# rifle advice



## Camden (Dec 13, 2005)

Hello stuck in a situation. I have been looking for a good lever action whitetail deer gun, and I like the .44mag henry big boy, and the wichester .44mag with octogon barrell. On th other hand I like the marlin 30-30s. I was wondering if you thought one would be better for shooting deer at a maximum of 90-125 yards. Thanks.

:sniper: :jammin: :withstupid:


----------



## agrotom (Sep 14, 2004)

The 30-30 or 35 Remmington in the Marlin is a far better deer gun than the other choices. The .44 mag. is fun but when it comes to hunting the 30-30 has taken way more deer than the others. :sniper:


----------



## Scooter (Nov 4, 2005)

I would go with the .444 Marlin a good choice in a lever action caliber and should just level most anything you hunt.


----------



## Bore.224 (Mar 23, 2005)

Marlin, Marlin, Marlin . stay away from the .444 thought.

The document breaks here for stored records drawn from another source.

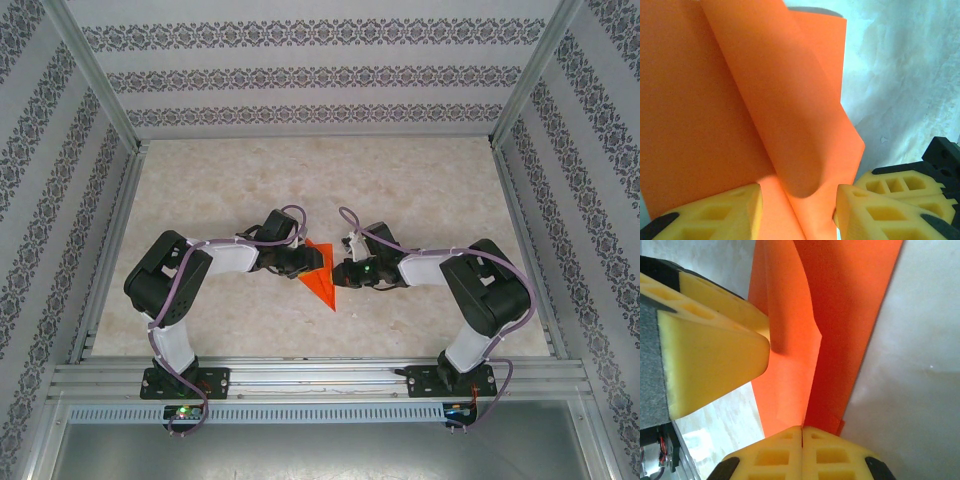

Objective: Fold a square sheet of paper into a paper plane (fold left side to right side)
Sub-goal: Fourth fold the wing at the center of the table.

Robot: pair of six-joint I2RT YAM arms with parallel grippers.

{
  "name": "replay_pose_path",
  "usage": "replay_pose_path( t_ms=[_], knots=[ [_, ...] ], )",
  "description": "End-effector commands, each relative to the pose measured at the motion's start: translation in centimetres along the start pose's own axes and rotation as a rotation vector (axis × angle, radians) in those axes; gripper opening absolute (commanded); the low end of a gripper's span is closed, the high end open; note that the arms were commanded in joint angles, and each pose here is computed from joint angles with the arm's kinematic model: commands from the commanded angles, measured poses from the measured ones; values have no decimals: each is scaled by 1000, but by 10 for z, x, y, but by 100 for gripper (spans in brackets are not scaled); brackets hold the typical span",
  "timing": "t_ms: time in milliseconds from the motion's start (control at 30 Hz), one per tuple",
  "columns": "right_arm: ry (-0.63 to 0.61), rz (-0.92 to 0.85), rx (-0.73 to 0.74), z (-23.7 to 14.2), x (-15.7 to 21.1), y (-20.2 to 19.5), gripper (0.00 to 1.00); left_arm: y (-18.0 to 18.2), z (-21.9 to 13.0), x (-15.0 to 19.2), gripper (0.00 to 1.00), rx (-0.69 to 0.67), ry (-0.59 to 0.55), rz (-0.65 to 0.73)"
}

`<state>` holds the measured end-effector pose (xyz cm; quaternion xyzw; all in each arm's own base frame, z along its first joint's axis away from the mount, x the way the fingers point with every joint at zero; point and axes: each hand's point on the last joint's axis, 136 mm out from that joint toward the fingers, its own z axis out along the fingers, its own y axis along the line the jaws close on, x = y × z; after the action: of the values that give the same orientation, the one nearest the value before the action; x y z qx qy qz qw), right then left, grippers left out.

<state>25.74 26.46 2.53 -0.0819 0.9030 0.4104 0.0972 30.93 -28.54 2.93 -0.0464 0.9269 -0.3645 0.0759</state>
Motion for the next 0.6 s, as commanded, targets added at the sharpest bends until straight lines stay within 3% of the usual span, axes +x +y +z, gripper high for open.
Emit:
replay_pose_path(
  t_ms=[0,567],
  knots=[
    [-2,-18,26,2,-4,-3,0,30,9,14,44,-110,32,-17],
    [24,-1,73,7,0,-14,0,30,9,14,45,-110,34,-17]
  ],
)
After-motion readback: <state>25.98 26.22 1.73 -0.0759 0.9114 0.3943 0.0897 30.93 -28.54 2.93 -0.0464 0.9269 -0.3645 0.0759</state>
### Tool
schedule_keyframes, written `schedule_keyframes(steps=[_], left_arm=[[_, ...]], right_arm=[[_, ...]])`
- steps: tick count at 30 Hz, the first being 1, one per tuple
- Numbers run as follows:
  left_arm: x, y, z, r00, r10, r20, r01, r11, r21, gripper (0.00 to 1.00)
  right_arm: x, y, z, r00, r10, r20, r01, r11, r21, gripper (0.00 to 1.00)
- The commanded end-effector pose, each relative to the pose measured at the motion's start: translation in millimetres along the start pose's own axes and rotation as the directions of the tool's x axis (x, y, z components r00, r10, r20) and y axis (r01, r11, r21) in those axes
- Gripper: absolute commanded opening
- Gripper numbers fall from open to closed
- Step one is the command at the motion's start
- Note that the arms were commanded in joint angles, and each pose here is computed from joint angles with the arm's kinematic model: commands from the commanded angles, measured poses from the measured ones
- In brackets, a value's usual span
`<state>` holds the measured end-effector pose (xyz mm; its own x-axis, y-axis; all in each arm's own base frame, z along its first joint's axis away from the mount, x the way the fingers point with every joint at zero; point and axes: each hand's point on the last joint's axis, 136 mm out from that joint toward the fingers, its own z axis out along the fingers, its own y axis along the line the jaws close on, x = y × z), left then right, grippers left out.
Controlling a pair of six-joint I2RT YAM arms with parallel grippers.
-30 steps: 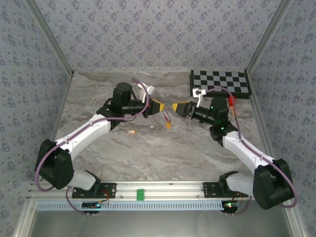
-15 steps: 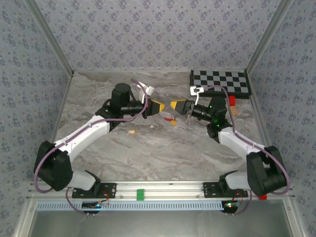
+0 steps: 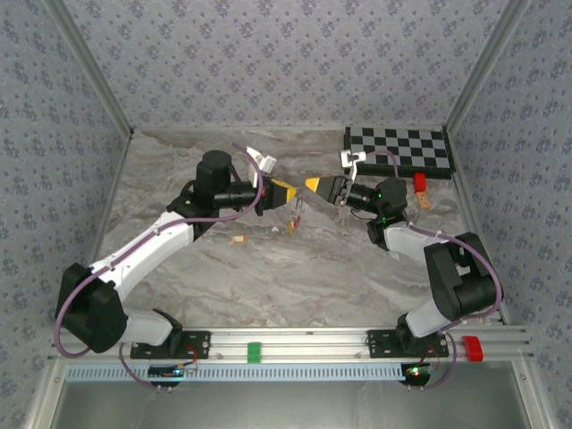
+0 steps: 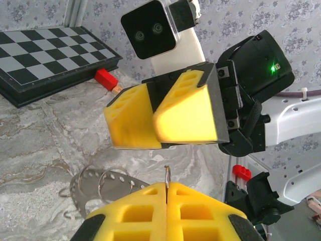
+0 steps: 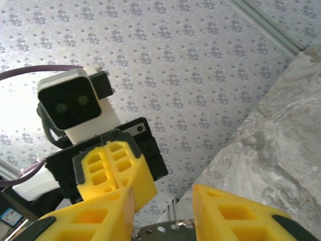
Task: Put the keys on the keyring
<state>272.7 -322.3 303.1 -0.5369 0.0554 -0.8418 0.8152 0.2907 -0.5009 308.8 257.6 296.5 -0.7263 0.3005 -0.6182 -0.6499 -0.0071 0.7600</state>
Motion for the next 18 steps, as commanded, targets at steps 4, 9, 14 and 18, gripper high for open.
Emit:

Ammo pricy and kicks like a mule ,30-30 should be just right. If you want to go 44 mag marlin also makes them these rifles are very good shooters.


----------



## TN.Frank (Nov 12, 2005)

Alot depends on your budget. If you're looking for a pistol ctg. lever gun that'll take deer out to 125 yrds then the 44Mag is what you'd want. On the other hand, if you'd be willing to go with a "rifle" ctg. they the 30/30, 35 Rem or even the Marlin Cowboy in 38-55 would be a good way to go. Personally, one of my favorite lever gun ctgs. is the 7-30 Waters. I've not owned one yet but from what I've read they shoot flat, hit pretty hard and have low recoil. If you can find one that'd be my choice. Marlin(and I also think Winchester) is also making their lever guns in .500 S&W Mag. if you want a "Big Bore" pistol ctg. in your lever gun. Of course ammo will be a bit hard to find but you could load cast bullets and still have a potent deer ctg. at 125 yrds. 
First decide which gun you want(Marlin 336, Winchester 94, ect.) then look at the ctgs. that are offered in that gun, then check ammo availability and cost along with ballistic tables. That's how I'd do it. 
I think I'm going to pick up a Yugo 59/66a1 SKS on m C&R lic. for my deer rifle. I can get one in "Like New" condition for $170 shipped to my door and ammo is still only $110/1000 for plinkin' stuff and I can load up some decent stuff for hunting out to 200 yrds. JMHO, YMMV.


----------



## MarineCorps (Dec 25, 2005)

First of all i dont especally like any of those rifles but out of them i would go with the 30/30.

Everyone wants to much bullet!

Use the smallest caliber you can to get the job done.

No offense but if you have to use a .300 or above to kill a deer you must not be placing your shots very well and should consider hiding your face in a dark corner out of shame for not being able to shoot worth dirt.

All in all You probably can shoot alright and you are just hyped up about large calibers that really will just make you flinch every time you touch the trigger and wont hit anything.

Just my 2 Cents.


----------



## TN.Frank (Nov 12, 2005)

If you want a truly sweet lever gun look for a Savage 99 in either .243 Win or .250 Savage(ammo harder to find but it's a good one.). Either will make one great little deer rifle at woods range.


----------



## 147 Grain (Feb 18, 2005)

One of the best decisions I've made over the years was the purchase of a Marlin 336C in 30-30 Win.

Rifle still looks like new and it still shoots 3/4" groups at 100 yards.


----------